I heard a report that said today's average adult expends about 300 calories less per day than those back in the '60s, I think it was. The cause, of course, is all the automation we have today... although even in the '60s I suspect that, while the "average" adult was still doing more physical labor, there were already plenty of folks with "desk jobs" who weren't.
As for teens today... the human body definitely has some amount of regulation built-in, in that you can readily find teens with comparable body shapes/sizes engaged in comparable activities but where one might consume 20000 calories whereas another might consume 3000 and they both maintain a healthy weight. Of course at some point that system does break down -- I doubt there's anyone (other than, e.g., olympic-level athletes) who can consume, say, 5000 calories a day without rapidly becoming obese, yet these days it's not that hard to come by upwards of that many calories in a day if you're supersizing a lot of fast food meals and keep a bag of "munchies" around.

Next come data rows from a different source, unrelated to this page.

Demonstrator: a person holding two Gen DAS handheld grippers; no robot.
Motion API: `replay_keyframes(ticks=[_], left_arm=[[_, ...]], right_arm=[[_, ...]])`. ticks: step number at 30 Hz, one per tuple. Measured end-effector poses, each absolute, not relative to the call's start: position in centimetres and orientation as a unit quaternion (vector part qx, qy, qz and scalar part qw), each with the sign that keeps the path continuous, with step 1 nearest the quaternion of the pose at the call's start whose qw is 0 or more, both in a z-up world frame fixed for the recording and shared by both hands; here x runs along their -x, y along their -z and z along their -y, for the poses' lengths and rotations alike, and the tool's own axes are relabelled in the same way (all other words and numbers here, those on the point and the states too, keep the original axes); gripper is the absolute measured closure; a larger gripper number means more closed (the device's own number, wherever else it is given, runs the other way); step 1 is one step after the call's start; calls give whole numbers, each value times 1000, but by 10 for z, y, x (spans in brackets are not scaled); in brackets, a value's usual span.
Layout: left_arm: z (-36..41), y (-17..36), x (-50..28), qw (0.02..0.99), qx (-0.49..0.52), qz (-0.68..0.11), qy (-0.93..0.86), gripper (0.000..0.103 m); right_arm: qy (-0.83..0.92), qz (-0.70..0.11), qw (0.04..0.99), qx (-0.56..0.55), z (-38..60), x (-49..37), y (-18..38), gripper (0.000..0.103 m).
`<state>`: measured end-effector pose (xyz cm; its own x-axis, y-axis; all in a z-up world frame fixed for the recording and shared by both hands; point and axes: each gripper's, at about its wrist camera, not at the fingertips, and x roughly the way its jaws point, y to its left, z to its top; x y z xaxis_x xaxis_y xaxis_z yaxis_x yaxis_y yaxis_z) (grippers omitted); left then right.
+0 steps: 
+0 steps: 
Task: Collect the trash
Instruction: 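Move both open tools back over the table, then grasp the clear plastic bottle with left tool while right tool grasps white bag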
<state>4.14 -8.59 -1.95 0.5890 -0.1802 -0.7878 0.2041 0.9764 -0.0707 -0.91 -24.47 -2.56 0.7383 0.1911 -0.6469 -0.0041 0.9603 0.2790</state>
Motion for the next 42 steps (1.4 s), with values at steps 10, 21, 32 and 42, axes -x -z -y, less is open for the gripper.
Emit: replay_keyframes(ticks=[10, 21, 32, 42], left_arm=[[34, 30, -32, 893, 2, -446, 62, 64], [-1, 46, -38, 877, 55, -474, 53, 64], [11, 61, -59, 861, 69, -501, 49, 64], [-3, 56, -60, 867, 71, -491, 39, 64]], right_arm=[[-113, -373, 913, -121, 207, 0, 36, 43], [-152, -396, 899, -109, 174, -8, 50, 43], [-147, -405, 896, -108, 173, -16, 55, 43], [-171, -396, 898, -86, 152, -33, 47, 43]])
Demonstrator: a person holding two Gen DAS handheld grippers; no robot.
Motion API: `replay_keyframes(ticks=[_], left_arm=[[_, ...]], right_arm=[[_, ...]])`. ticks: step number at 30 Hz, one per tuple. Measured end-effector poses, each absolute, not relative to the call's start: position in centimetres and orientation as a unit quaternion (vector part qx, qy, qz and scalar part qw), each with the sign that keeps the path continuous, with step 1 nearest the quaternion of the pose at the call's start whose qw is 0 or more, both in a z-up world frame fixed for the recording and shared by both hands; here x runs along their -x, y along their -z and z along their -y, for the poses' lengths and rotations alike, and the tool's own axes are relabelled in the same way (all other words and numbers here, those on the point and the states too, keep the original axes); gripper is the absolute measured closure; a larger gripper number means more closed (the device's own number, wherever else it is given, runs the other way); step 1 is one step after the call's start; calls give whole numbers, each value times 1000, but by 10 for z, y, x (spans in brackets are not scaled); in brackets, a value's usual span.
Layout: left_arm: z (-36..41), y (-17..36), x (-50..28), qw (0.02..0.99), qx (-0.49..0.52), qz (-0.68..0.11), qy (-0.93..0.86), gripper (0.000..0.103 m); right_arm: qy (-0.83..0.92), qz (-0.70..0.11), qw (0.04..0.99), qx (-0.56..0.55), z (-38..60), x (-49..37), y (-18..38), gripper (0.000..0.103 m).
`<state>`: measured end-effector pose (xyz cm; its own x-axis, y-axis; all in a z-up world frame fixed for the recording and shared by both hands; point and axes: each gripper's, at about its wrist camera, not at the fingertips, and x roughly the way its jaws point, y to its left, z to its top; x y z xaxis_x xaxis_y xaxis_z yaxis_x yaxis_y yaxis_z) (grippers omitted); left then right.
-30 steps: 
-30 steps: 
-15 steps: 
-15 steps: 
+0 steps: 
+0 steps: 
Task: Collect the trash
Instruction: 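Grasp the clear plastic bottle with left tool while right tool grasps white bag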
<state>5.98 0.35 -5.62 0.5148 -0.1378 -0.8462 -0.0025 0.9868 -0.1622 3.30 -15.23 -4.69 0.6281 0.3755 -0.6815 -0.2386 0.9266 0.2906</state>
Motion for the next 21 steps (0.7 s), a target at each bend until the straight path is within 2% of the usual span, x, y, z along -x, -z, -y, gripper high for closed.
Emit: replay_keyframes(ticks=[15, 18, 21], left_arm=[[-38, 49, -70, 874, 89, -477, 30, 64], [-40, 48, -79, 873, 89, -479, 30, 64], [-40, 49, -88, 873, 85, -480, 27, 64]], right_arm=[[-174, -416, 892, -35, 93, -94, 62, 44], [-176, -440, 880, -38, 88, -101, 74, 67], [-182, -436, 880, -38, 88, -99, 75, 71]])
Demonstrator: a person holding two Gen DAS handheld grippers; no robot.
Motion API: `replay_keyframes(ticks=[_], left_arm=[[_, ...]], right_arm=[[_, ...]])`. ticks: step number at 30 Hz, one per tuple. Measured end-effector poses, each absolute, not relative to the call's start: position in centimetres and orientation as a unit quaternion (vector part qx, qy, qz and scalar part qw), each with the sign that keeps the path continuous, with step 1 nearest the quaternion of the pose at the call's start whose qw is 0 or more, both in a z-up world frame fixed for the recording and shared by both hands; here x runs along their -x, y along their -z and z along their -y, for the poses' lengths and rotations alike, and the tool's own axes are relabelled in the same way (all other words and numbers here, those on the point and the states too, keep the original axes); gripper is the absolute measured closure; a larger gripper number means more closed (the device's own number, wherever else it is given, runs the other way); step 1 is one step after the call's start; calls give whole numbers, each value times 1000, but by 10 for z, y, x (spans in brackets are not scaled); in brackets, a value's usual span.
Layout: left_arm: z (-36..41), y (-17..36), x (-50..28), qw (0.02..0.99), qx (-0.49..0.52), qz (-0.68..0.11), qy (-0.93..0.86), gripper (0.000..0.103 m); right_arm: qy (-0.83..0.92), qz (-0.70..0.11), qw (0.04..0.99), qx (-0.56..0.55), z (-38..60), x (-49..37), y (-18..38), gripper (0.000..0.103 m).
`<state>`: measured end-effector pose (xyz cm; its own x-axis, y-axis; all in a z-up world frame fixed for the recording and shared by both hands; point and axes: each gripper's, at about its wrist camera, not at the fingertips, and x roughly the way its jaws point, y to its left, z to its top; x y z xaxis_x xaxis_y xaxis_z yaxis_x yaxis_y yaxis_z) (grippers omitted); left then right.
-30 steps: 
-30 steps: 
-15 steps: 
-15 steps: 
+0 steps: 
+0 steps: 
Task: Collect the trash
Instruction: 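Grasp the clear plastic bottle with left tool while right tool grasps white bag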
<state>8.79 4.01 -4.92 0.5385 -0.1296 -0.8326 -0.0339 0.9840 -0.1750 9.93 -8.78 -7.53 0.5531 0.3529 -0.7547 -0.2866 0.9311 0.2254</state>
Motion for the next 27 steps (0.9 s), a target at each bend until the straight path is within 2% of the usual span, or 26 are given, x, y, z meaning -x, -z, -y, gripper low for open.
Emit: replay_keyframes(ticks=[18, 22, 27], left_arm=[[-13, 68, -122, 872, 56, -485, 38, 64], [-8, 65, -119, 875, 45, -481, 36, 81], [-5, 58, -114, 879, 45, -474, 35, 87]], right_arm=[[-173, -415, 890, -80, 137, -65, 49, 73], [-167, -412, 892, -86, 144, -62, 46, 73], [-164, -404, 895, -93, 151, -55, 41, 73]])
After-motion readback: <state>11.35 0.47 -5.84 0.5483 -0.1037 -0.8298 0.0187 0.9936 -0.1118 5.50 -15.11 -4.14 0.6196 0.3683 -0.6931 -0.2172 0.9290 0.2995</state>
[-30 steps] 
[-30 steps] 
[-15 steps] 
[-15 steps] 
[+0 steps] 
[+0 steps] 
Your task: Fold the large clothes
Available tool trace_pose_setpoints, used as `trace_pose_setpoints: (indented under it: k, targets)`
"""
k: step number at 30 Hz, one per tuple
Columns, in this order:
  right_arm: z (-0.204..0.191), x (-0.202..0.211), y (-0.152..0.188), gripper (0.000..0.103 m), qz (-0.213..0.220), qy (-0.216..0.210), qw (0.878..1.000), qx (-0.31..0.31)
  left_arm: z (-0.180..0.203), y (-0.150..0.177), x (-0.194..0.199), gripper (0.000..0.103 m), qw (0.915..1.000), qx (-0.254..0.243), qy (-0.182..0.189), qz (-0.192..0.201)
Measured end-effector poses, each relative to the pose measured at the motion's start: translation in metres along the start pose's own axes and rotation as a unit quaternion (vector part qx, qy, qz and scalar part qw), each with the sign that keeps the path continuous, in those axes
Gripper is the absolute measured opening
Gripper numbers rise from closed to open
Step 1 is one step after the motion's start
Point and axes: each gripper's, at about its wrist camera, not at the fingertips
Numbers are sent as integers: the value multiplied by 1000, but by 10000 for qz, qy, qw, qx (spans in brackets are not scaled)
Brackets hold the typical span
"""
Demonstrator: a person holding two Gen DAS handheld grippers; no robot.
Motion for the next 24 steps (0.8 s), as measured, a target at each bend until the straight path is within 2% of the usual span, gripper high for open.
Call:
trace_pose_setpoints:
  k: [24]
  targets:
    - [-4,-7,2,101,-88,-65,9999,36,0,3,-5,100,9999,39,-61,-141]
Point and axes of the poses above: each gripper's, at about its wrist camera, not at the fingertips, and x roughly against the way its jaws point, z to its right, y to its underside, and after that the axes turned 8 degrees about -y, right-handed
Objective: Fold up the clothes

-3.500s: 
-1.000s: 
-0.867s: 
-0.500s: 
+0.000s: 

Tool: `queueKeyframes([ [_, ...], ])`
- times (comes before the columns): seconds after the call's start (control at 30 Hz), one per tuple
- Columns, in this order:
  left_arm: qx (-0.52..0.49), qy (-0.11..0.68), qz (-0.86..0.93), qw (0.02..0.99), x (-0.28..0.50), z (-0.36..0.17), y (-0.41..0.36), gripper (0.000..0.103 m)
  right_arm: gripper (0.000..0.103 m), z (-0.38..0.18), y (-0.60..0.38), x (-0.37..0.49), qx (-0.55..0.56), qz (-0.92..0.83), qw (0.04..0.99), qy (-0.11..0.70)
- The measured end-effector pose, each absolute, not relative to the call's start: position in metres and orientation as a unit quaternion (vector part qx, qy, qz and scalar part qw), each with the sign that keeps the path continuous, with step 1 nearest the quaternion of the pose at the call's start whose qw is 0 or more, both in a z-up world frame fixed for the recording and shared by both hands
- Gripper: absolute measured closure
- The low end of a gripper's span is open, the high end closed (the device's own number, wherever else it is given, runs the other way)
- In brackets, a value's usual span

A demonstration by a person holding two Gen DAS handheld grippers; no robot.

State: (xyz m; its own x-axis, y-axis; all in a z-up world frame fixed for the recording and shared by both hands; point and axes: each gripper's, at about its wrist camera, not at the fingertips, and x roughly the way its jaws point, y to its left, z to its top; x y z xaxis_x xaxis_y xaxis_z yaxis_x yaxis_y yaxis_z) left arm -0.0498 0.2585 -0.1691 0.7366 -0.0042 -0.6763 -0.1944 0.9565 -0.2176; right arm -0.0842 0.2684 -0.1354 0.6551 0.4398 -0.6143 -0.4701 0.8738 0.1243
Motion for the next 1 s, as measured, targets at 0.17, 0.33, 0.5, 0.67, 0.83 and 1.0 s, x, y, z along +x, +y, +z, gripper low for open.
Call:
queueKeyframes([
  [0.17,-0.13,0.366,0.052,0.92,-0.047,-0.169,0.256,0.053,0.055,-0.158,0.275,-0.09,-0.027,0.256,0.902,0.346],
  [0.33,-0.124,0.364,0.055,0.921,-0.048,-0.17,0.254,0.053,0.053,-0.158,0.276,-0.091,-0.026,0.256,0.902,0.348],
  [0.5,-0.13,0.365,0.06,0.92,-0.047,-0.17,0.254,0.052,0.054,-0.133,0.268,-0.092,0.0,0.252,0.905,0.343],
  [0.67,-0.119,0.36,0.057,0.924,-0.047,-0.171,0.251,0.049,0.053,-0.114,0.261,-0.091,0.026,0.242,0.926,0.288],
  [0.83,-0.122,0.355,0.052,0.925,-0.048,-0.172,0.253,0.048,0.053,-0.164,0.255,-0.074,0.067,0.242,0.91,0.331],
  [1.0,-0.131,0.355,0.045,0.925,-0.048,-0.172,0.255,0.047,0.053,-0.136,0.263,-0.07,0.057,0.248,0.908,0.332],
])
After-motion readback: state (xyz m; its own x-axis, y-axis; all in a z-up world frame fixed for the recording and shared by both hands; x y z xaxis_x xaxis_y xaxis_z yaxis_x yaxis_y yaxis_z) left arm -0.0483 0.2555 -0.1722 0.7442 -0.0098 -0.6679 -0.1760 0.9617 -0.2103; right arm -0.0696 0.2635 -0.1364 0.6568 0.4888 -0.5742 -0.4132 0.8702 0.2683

An alternative point of view might be... even in, say, the '60s, there were always a few teens who'd be overweight on, say, 2500 calories per day, despite performing roughly the same amount of activity as their peers who weren't overweight. ...and unless you *were* one of those overweight teens, you probably never did much calorie counting. Today, the average caloric intake probably is higher -- maybe, say, 300-3500 calories per day --, so you see that many more overweight teens.
It's kinda unfortunate that the stomach respond more to bulk to measure fullness than nutrition, whereas the palette tends to prefer sweat and/or fatty foods that are highly calorically dense but not very bulky. There'd be a lot fewer obese people around today if a Big Mac only contained 10 calories... (yes, some people would just eat more Big Macs, but many people I think really are "eating for volume" more than "eating for calories").